*** DATA EXTRACT ***

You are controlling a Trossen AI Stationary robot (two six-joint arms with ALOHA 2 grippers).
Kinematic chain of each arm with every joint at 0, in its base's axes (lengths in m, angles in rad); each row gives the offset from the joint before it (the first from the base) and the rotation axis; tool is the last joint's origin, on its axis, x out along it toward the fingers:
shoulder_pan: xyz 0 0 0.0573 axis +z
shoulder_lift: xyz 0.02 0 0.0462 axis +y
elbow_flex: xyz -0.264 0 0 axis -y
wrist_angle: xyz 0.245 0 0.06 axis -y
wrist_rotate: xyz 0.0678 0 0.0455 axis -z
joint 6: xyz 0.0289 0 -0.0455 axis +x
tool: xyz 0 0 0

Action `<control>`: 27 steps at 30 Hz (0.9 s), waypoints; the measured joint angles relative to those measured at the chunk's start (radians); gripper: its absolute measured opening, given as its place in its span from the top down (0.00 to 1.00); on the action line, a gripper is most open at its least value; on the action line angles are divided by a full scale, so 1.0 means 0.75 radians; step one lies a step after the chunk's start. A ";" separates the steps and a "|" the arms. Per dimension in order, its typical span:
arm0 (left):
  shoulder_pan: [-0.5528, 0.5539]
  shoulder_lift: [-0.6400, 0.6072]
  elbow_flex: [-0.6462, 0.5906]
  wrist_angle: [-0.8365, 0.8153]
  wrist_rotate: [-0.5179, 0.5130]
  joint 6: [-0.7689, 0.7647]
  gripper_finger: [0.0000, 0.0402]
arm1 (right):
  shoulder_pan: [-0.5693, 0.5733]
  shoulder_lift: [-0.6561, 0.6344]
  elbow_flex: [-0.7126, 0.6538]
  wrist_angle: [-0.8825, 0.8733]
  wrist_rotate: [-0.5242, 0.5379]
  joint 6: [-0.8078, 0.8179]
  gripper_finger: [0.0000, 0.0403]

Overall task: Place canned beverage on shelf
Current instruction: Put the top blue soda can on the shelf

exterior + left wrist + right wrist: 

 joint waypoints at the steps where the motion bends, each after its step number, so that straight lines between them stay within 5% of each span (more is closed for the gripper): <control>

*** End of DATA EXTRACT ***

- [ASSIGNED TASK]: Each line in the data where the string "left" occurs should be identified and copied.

- [SOLVED EXERCISE]:
arm0 (left):
exterior + left wrist + right wrist: 

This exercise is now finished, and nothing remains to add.